• **WORK TO COMPLETE**:
Copy the full listing exactly.

• **GIVEN MATERIAL**:
-=-=-=-=-

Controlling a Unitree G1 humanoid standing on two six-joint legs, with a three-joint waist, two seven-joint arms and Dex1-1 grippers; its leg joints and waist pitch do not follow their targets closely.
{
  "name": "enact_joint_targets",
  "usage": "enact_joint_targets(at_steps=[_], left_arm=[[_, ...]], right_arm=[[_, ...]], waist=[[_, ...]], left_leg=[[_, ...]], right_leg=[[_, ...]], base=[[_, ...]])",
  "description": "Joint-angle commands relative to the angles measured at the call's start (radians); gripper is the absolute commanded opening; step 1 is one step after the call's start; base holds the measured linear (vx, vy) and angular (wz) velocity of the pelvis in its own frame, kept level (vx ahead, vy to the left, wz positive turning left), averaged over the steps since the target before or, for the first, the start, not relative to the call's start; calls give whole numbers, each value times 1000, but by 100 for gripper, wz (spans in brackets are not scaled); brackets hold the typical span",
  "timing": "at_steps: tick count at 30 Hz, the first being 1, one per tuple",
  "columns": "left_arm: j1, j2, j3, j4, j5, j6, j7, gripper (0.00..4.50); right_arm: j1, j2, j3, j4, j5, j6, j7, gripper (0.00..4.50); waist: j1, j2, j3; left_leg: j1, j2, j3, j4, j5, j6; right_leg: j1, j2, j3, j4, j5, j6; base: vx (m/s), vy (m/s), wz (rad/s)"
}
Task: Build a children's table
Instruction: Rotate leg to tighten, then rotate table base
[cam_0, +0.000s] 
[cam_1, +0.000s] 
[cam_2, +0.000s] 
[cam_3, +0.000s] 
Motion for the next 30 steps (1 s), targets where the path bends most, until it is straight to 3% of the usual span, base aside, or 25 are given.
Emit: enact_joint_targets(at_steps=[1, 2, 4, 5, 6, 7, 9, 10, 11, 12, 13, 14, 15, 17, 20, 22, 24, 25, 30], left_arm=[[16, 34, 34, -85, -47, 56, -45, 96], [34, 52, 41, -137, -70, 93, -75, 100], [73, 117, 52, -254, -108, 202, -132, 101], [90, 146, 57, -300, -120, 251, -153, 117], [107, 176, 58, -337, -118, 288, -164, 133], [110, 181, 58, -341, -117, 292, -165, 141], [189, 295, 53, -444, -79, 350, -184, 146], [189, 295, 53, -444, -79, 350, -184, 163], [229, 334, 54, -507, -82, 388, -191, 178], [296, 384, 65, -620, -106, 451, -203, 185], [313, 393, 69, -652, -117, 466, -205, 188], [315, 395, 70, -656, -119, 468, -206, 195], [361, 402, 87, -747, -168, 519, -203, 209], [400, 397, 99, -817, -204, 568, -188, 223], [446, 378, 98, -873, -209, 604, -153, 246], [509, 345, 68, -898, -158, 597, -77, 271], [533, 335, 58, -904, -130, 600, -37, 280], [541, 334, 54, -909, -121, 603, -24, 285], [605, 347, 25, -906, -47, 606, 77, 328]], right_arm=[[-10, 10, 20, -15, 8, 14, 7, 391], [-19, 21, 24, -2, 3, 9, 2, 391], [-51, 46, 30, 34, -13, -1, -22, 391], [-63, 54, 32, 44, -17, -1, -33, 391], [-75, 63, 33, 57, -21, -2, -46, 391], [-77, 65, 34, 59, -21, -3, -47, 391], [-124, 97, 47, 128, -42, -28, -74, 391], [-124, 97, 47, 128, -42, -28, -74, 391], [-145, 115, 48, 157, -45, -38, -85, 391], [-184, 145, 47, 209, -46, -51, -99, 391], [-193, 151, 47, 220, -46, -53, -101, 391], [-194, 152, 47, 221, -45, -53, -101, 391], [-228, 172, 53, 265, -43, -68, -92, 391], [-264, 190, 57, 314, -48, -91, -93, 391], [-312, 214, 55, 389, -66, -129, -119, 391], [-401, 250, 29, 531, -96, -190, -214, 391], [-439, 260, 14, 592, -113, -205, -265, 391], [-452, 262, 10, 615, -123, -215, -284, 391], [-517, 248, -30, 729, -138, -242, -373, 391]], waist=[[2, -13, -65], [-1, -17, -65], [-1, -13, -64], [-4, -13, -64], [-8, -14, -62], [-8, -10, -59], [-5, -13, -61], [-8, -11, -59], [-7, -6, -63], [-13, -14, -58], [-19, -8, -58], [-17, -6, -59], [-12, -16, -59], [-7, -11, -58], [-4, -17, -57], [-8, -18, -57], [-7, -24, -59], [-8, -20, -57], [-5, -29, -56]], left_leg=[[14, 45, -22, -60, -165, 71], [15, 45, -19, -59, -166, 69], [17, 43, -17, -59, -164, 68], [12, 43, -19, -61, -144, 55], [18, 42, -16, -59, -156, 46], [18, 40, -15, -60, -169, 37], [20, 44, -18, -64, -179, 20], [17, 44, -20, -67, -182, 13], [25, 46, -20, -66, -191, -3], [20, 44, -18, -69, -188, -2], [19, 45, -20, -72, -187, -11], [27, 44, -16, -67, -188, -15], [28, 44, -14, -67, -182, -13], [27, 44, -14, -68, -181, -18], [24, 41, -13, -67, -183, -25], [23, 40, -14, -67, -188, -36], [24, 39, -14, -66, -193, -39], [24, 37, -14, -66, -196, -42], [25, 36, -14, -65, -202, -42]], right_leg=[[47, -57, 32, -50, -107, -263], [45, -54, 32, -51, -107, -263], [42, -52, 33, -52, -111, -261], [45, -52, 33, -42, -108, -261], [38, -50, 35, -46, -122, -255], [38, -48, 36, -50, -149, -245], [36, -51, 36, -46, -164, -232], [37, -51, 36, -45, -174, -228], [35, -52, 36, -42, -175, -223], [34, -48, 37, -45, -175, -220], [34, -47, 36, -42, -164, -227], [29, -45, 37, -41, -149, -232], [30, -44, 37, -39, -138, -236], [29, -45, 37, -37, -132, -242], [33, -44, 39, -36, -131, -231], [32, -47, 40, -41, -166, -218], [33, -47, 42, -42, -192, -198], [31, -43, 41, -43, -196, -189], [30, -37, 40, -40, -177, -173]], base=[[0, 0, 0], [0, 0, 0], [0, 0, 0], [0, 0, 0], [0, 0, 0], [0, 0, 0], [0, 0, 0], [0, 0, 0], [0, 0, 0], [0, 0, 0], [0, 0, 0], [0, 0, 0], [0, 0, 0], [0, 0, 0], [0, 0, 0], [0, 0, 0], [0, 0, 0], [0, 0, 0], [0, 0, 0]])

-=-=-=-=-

• **TASK RESULT**:
Controlling a Unitree G1 humanoid standing on two six-joint legs, with a three-joint waist, two seven-joint arms and Dex1-1 grippers; its leg joints and waist pitch do not follow their targets closely.
{
  "name": "enact_joint_targets",
  "usage": "enact_joint_targets(at_steps=[_], left_arm=[[_, ...]], right_arm=[[_, ...]], waist=[[_, ...]], left_leg=[[_, ...]], right_leg=[[_, ...]], base=[[_, ...]])",
  "description": "Joint-angle commands relative to the angles measured at the call's start (radians); gripper is the absolute commanded opening; step 1 is one step after the call's start; base holds the measured linear (vx, vy) and angular (wz) velocity of the pelvis in its own frame, kept level (vx ahead, vy to the left, wz positive turning left), averaged over the steps since the target before or, for the first, the start, not relative to the call's start; calls give whole numbers, each value times 1000, but by 100 for gripper, wz (spans in brackets are not scaled); brackets hold the typical span",
  "timing": "at_steps: tick count at 30 Hz, the first being 1, one per tuple",
  "columns": "left_arm: j1, j2, j3, j4, j5, j6, j7, gripper (0.00..4.50); right_arm: j1, j2, j3, j4, j5, j6, j7, gripper (0.00..4.50); waist: j1, j2, j3; left_leg: j1, j2, j3, j4, j5, j6; right_leg: j1, j2, j3, j4, j5, j6; base: vx (m/s), vy (m/s), wz (rad/s)"
}
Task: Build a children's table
Instruction: Rotate leg to tighten, then rotate table base
[cam_0, +0.000s] 
[cam_1, +0.000s] 
[cam_2, +0.000s] 
[cam_3, +0.000s] 
Motion for the next 30 steps (1 s), targets where the path bends most, until it is straight to 3% of the usual span, base aside, or 25 are given.
Emit: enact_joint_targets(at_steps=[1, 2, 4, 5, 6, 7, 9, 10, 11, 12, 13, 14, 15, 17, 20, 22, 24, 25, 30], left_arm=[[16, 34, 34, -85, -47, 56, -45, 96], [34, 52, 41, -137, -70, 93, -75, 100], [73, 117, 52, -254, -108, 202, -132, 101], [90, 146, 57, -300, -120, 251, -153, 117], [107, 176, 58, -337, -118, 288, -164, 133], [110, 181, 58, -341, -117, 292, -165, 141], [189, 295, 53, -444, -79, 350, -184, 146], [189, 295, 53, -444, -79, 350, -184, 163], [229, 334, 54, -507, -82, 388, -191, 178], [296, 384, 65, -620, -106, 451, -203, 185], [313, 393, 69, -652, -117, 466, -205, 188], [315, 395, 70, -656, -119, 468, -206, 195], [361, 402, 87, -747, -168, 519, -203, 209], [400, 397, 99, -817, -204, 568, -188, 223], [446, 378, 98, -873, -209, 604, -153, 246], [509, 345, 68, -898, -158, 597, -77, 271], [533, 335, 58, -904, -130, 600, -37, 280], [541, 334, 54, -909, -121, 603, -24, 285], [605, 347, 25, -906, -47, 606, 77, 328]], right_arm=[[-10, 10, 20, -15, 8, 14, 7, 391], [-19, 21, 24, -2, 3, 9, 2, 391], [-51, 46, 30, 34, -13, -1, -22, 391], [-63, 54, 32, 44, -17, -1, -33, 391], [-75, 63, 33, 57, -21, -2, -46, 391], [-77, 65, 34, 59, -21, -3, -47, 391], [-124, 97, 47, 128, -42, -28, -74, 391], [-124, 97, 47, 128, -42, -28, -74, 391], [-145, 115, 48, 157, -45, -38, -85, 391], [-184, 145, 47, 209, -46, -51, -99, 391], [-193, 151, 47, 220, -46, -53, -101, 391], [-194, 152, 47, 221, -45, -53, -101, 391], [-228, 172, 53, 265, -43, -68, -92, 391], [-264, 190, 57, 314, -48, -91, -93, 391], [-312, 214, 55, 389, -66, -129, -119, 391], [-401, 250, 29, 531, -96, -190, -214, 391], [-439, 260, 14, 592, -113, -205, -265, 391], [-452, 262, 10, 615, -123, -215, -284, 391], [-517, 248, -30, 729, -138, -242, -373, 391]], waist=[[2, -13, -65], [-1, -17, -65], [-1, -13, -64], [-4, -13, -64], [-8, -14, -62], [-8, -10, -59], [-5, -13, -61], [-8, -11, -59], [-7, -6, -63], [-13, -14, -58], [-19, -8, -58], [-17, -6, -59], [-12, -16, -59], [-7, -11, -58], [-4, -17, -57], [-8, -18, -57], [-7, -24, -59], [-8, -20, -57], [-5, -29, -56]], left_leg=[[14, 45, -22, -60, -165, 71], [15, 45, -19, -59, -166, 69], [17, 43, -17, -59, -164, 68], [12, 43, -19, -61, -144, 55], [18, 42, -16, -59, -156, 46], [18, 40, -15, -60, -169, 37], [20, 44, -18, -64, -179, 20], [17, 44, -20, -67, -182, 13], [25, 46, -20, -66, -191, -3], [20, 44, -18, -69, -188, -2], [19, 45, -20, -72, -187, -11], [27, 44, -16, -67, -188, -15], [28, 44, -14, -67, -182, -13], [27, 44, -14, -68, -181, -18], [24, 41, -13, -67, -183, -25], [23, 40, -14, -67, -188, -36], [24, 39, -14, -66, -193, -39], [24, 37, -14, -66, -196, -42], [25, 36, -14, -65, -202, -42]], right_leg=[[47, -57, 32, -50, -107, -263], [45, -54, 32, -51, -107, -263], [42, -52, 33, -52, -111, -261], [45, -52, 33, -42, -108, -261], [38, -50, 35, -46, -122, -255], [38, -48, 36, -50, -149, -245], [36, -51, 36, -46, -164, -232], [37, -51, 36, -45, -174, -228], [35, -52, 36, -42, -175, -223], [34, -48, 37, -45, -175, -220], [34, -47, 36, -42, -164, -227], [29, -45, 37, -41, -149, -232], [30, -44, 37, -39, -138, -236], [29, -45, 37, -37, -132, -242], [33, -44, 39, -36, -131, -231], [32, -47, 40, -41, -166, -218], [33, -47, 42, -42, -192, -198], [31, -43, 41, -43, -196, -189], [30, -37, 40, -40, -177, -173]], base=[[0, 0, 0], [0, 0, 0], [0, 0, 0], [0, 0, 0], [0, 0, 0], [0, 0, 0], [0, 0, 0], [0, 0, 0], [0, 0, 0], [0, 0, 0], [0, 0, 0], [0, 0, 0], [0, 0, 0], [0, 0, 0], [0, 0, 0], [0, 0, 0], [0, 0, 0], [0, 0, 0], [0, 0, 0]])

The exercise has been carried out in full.